Один из гостей, художник, пришедший с удивительно красивой девушкой, говорил об искусстве:

— Мы всего-навсего соглядатаи. И лишь постольку — художники. Искусство мертво. Оно кануло в небытие, обуржуазилось. Асоциальный тип, человек за гранью общества единственно достоин художественного изображения. Веками искусство потакало вкусам обывателей. Оно было застольной музыкой, своего рода паразитом, который содействовал духовному пищеварению. Подлинное искусство анархично. Оно кнут для общества. Единственная эстетика такого искусства — ужас, критерий художественности — вопль. Мы должны стать асоциальными, чтобы понять, кто мы, откуда и куда идем. Дерьмо — вот мое послание вам.

Красивая девушка гладила художника по голове и улыбалась. Художнику никто не возражал, и его это злило. Он начал кричать и обругал Фреда, который хотел его успокоить. Потом они помирились и выпили на брудершафт.

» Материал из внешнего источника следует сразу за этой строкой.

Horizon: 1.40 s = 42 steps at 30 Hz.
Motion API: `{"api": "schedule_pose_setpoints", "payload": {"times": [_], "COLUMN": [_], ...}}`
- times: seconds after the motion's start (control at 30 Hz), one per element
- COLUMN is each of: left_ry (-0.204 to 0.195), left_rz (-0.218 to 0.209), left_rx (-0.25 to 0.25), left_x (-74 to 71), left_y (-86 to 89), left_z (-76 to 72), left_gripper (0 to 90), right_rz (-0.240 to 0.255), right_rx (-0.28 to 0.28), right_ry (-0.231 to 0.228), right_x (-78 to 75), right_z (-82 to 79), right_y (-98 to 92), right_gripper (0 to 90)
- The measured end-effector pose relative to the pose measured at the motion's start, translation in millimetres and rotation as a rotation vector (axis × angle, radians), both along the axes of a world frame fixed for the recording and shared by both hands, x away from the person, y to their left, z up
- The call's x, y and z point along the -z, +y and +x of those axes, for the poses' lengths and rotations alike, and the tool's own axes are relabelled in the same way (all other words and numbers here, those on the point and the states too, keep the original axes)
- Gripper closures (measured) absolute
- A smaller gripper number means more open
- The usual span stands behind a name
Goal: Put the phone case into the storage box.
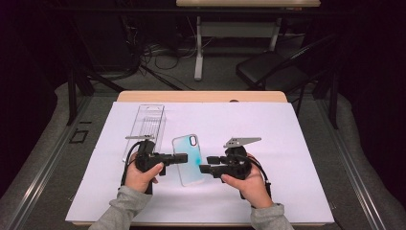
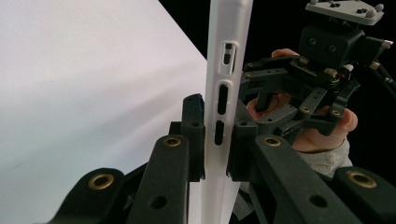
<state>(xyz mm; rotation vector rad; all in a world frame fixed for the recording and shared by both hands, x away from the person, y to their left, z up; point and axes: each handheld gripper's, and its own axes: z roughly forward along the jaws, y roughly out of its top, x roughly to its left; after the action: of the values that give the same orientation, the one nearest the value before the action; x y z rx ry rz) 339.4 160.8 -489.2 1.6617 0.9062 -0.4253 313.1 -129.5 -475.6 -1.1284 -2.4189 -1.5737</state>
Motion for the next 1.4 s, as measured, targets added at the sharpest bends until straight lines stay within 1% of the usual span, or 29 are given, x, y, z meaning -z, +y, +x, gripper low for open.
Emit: {"api": "schedule_pose_setpoints", "payload": {"times": [0.03, 0.2, 0.23, 0.37, 0.4, 0.5, 0.6, 0.9, 1.0, 1.4], "left_ry": [-0.002, 0.0, 0.0, -0.005, 0.001, -0.003, -0.001, 0.0, -0.003, 0.0], "left_rz": [0.0, -0.001, 0.0, 0.004, 0.002, 0.005, 0.006, 0.008, 0.01, 0.008], "left_rx": [0.003, 0.01, 0.011, 0.018, 0.018, 0.023, 0.024, 0.029, 0.03, 0.031], "left_x": [0.1, 0.1, 0.2, 0.7, 0.6, 1.0, 1.1, 1.4, 1.7, 2.0], "left_y": [-0.3, -2.7, -3.0, -4.4, -5.0, -6.1, -7.3, -8.7, -8.8, -10.3], "left_z": [0.0, -1.2, -1.3, -1.6, -2.1, -2.3, -2.9, -3.5, -3.3, -4.1], "left_gripper": [81.3, 81.3, 81.3, 81.3, 81.3, 81.3, 81.3, 81.3, 81.3, 81.3], "right_rz": [0.007, 0.007, 0.015, 0.013, 0.018, 0.018, 0.02, 0.033, 0.037, 0.044], "right_rx": [0.0, -0.007, -0.009, -0.011, -0.012, -0.016, -0.018, -0.017, -0.019, -0.015], "right_ry": [0.005, 0.032, 0.037, 0.048, 0.05, 0.067, 0.069, 0.103, 0.121, 0.135], "right_x": [0.7, 2.7, 3.3, 4.5, 5.0, 5.5, 6.7, 9.7, 11.2, 13.0], "right_z": [0.1, 0.2, 0.4, 0.9, 1.1, 1.1, 1.7, 3.1, 3.9, 4.5], "right_y": [0.4, 1.4, 1.7, 2.0, 2.3, 2.5, 3.1, 3.0, 2.4, 2.0], "right_gripper": [50.9, 54.3, 54.9, 57.7, 58.3, 60.4, 61.7, 66.1, 67.5, 73.2]}}
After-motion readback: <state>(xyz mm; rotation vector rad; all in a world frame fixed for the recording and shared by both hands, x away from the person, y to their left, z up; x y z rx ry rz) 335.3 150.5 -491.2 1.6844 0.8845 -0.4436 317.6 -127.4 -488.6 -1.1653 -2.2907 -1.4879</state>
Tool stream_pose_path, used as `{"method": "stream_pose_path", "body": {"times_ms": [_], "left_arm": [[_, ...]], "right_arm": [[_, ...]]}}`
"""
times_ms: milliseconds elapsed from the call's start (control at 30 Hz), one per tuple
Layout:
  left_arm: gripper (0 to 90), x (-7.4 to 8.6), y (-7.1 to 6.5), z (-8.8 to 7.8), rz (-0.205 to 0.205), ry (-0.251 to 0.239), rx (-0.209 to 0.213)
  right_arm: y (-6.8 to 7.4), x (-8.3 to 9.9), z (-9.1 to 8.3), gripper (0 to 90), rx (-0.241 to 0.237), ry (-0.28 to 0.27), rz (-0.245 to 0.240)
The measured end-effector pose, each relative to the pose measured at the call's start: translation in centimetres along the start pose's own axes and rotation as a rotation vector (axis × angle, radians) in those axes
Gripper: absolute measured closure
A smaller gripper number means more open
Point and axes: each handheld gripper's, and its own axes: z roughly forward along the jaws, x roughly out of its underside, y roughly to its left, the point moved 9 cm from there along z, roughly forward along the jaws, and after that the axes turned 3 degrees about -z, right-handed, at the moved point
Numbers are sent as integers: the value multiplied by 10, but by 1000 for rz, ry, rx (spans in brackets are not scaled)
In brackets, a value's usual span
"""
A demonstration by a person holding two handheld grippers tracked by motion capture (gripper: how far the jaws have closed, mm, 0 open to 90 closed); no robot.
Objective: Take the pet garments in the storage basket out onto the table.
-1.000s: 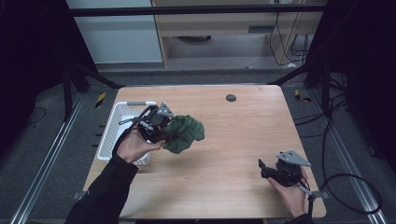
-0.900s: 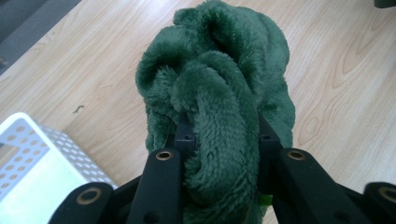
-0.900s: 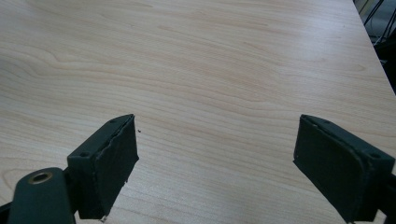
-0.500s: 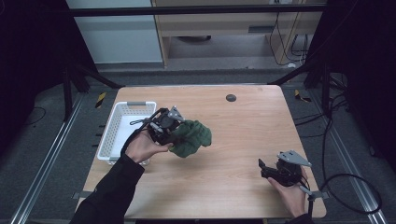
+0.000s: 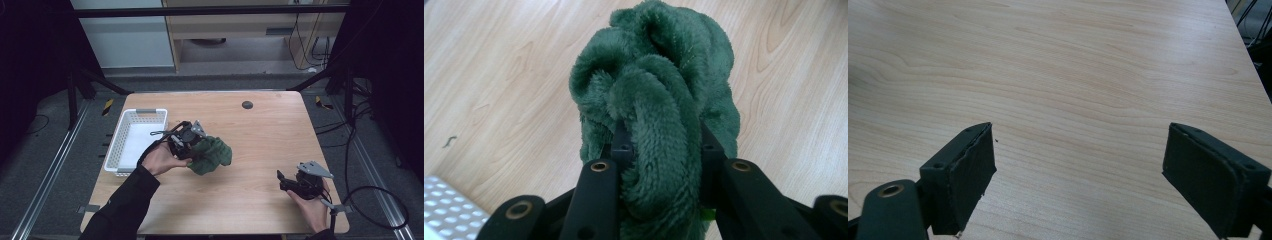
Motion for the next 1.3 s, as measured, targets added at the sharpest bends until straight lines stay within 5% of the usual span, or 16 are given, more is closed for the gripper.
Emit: {"method": "stream_pose_path", "body": {"times_ms": [1300], "left_arm": [[692, 16, -35, 62, 88, 105, 111]], "right_arm": [[-2, 2, 1, 134, 4, 6, -4]]}}
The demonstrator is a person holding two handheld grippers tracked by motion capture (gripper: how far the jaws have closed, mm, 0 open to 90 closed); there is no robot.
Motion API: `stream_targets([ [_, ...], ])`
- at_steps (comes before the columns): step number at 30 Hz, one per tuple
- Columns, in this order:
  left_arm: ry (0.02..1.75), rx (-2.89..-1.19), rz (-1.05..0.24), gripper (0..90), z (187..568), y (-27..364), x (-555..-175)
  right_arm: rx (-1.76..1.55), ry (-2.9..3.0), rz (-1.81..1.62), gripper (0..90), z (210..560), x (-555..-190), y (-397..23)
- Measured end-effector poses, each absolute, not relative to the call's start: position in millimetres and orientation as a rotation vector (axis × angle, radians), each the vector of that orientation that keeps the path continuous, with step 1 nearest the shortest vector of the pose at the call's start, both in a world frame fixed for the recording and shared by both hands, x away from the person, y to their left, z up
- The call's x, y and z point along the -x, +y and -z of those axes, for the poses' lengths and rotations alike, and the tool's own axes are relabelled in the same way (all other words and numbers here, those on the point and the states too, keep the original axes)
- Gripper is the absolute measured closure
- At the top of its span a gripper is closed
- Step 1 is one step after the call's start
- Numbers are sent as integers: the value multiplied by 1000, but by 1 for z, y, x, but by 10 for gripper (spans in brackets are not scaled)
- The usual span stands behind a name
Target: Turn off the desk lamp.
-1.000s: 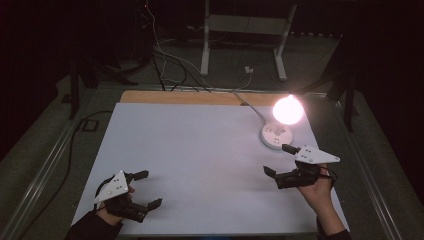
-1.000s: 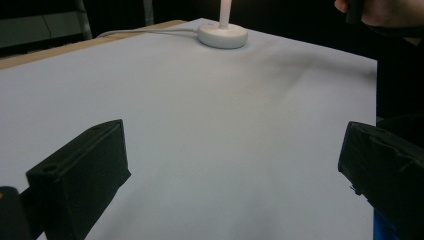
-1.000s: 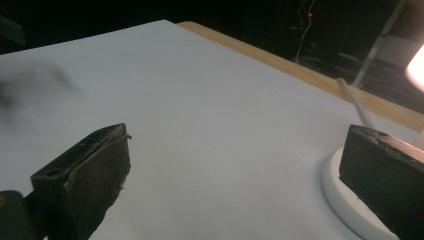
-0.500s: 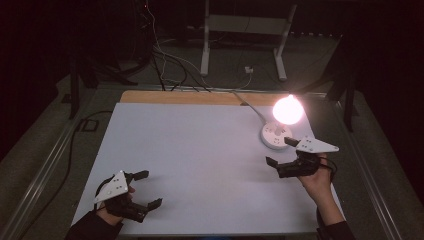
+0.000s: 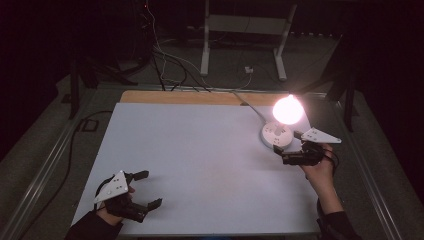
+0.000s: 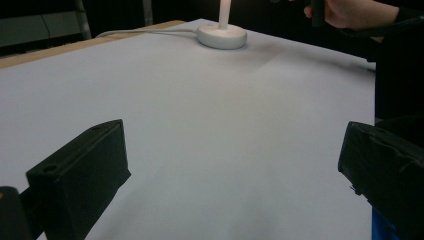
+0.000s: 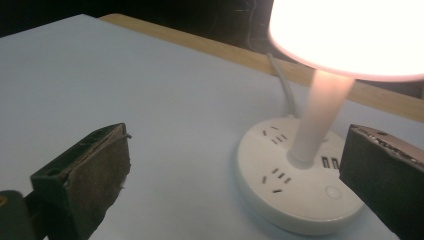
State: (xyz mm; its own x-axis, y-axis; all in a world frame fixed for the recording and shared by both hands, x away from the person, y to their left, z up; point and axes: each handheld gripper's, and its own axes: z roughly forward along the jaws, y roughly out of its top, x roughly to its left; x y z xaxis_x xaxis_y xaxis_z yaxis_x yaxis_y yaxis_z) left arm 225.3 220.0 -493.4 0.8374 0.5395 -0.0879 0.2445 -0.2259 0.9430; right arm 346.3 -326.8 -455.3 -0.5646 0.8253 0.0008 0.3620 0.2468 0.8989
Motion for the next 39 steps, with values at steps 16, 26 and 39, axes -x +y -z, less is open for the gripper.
stream_targets([
  [16, 598, -1816, -306, 4, 494, 220, -225, -1271, 1847, -1180, 235, 474, -379, -347],
  [26, 601, -1816, -307, 4, 494, 220, -226, -1379, 1808, -1103, 620, 484, -392, -353],
  [39, 608, -1811, -308, 4, 494, 220, -226, -1418, 1849, -988, 875, 496, -401, -353],
])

Сев у камина, я загляделась на огонь. Я чувствовала, как лицо у меня раскраснелось от жара, но мне это было приятно. Один из гостей подсел рядом и заговорил о гибнущих морях, о тепловой смерти Земли, о последствиях энергетического кризиса для Латинской Америки. Он отрекомендовался профессором плюромедиальной эстетики из Бохума. Я удивилась. Мне было не очень понятно, что такое «плюромедиальная эстетика». Похож он был скорее на коммивояжера или учителя. Профессор поинтересовался моей работой и тут же начал рассуждать об иглоукалывании. Ему было лет тридцать пять, у него были хорошие, ровные зубы, и он располагал к себе спокойной уверенностью. Смущала только улыбка, не сходившая с лица профессора, словно он хотел уговорить на сомнительную сделку.